Within the records, tally the lines that contain "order" and reply with that number only.

[Input records Boundary: Start]

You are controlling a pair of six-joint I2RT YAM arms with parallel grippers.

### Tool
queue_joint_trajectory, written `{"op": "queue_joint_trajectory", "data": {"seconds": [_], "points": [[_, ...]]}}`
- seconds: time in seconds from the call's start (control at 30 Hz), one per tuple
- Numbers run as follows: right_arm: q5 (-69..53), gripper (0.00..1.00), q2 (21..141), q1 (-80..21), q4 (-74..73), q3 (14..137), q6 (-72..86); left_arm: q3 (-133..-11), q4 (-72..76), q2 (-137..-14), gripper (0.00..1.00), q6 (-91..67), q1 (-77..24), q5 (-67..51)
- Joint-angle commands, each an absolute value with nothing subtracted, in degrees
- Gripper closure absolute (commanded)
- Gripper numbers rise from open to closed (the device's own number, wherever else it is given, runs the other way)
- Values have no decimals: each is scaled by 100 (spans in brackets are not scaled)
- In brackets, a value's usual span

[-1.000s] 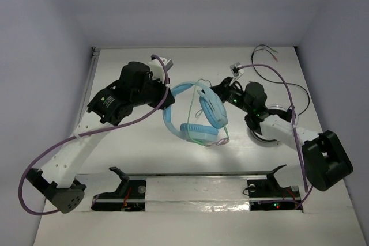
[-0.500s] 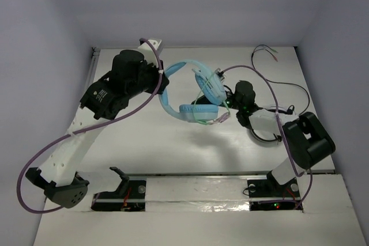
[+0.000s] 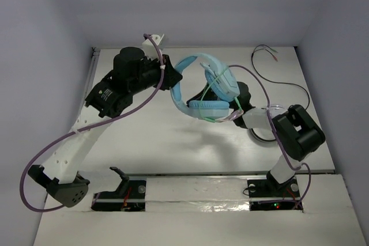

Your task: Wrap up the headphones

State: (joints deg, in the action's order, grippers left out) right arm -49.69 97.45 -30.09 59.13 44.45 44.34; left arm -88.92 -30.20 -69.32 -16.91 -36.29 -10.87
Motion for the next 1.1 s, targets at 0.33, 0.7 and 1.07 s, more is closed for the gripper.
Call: {"op": "queue_joint_trajectory", "data": {"seconds": [0.33,0.7,1.07], "points": [[-3780,18,8745,-3059,4158,4930,3261,-7911,330,-6284,100,-3962,-3227,-2943],[-3455,100,8754,-3059,4150,4956,3235,-7673,509,-6460,100,-4121,-3032,-3479],[-1408,100,7989,-3059,2139,5896,2277,-6655,386,-6548,100,-3709,-3032,-3902]]}}
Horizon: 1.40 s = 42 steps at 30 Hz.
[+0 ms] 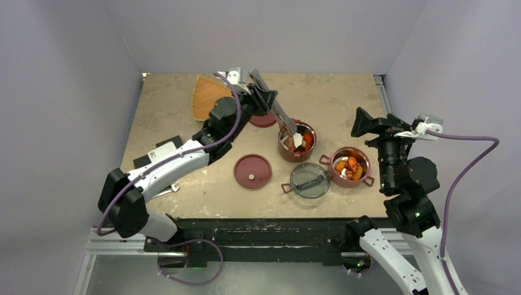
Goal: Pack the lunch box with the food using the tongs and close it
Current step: Place the fake food in the packing box.
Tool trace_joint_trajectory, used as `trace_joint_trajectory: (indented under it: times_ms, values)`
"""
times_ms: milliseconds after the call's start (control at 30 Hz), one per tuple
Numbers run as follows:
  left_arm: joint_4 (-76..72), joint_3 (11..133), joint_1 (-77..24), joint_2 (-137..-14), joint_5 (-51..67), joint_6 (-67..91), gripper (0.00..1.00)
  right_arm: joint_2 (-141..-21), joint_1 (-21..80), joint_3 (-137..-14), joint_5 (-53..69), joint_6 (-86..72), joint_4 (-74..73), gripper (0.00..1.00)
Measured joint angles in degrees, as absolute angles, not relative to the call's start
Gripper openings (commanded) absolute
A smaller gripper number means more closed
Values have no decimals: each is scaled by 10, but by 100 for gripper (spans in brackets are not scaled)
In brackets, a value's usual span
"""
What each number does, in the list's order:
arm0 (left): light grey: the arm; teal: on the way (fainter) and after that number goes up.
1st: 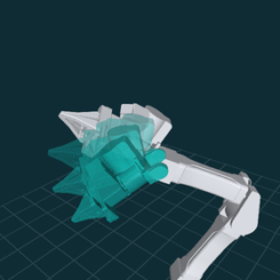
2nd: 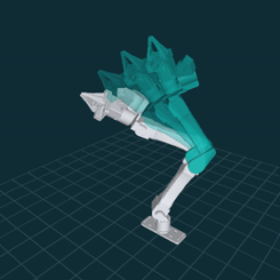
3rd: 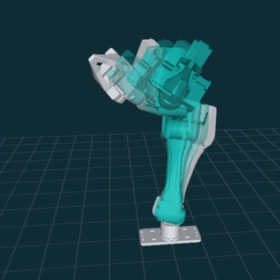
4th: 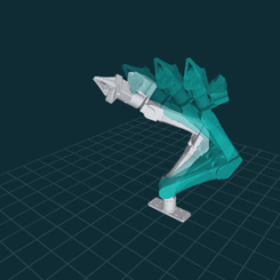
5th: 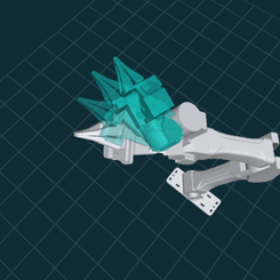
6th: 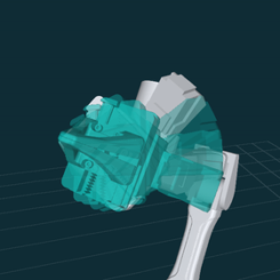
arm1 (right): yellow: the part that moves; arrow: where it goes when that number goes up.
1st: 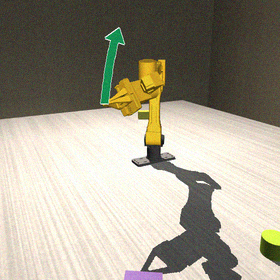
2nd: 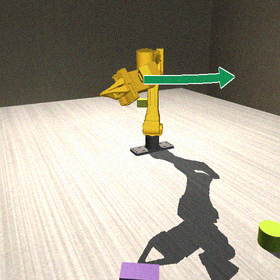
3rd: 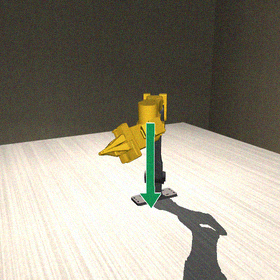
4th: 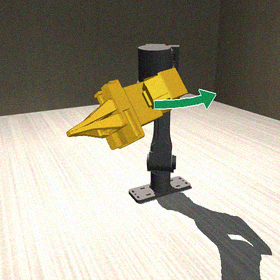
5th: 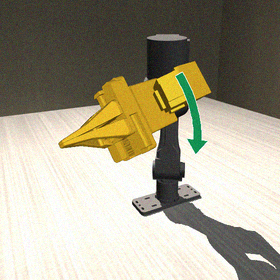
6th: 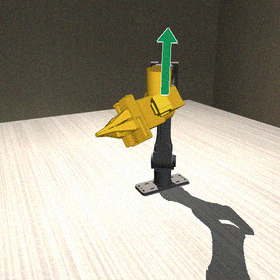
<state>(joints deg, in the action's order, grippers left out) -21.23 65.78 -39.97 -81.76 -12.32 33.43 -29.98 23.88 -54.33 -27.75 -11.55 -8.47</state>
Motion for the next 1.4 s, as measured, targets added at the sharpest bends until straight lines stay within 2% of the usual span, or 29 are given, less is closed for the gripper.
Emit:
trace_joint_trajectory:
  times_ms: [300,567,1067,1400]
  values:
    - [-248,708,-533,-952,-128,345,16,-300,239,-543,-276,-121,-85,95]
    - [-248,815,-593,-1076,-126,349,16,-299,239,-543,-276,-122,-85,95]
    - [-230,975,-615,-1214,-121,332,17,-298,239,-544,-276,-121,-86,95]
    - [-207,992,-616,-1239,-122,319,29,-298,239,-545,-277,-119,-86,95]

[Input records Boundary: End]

**Solution to the problem**
3